First, the book. Here’s the book’s thesis in one sentence: By circumventing the traditional gatekeepers of culture like editors and publishers, various online forums, communities, and companies are degrading culture by letting anyone with a keyboard or a Blackberry publish their mundane posts, songs, and videos to the world. The enemies in this story are Wikipedia, YouTube, MySpace, Napster, Craigslist, TiVo, and (of course) blogs. He really hates blogs. The good guys are all those obsolescent institutions that some younger readers may never have used before or even heard of (which I’ll list in parallel with the items from the preceding list that have succeeded them): Encyclopedia Britannica, Hollywood, whatever kids did before MySpace, Tower Records, the want ads of your local newspaper, network television with commercials, and whatever adults did before blogs.

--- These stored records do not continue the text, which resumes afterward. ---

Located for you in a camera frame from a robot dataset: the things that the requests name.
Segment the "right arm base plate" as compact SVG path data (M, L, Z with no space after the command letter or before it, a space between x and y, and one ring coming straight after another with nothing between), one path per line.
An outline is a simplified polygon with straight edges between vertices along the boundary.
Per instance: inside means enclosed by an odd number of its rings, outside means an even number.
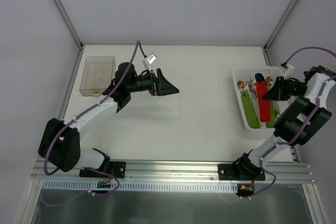
M260 167L255 165L242 164L218 164L217 165L219 180L239 180L239 181L265 181L266 177Z

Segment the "red paper napkin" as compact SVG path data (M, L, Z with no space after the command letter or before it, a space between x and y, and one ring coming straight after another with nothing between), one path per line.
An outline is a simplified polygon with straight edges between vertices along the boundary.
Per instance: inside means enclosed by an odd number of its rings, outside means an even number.
M268 92L265 81L256 81L257 99L259 106L259 116L261 122L271 121L271 106L270 101L263 99L263 96Z

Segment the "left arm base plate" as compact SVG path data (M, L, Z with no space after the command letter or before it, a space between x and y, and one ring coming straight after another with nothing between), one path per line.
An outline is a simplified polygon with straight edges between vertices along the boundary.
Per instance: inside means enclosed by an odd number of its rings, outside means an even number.
M124 178L126 172L126 162L111 161L107 166L105 173L111 174L116 178ZM84 169L79 172L79 177L82 178L107 178L105 175L94 173L90 170Z

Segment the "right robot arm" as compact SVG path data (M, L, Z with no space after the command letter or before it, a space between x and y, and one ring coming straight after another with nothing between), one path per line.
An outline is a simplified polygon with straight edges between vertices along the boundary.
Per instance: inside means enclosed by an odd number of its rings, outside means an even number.
M272 135L236 161L236 176L243 180L256 177L282 151L295 145L305 145L331 117L326 101L334 87L335 72L323 66L304 72L303 81L287 74L277 77L261 98L267 104L290 98L294 100L275 121Z

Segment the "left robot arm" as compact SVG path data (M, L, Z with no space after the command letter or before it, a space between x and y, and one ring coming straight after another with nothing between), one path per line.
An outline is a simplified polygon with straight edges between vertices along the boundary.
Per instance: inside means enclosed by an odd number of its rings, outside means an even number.
M80 141L99 122L121 111L130 102L132 93L143 91L159 97L179 93L179 89L163 76L161 69L137 74L132 63L124 62L118 66L115 78L103 91L100 101L72 119L50 119L38 149L38 155L45 160L45 174L51 175L47 163L52 163L62 172L78 167L99 177L107 175L110 157L96 148L82 148Z

Okay, it’s obvious this guy is a dinosaur who is upset about the dawning Age of Mammals. What’s going on here is called creative destruction, and if he’d gone to a university that made undergrads read books he’d probably have run across the concept. And, sweet irony, here is the author’s entry in Wikipedia. I doubt he has an entry in Britannica.
I can’t even tell if the author believes what he’s writing or whether he’s just whoring a book to make a quick buck. He says blogs are culture poison, but, of course, he has one. And he formats the title of his book in all lowercase letters. What really irks me is the UK edition (second cover down) renders the title with proper capitalization; only the US edition used all lowercase. This from a guy complaining about the decline of culture.
But who cares about the book. The relevant question is: what effect will Real Life 2.0 — blogs and wikis and YouTube — have on the Church? Will missionaries of the future sit in front of computers running websites and trading text messages with investigators? Will they ever dispense with the live broadcast of Conference and just email audio files to everyone? Has there already been an effect on LDS culture similar to what the book claims for general culture, or has the Church so far avoided the techno-decadence that is sweeping over the West? And are LDS blogs part of the problem or just good clean fun? Are we a threat or an opportunity?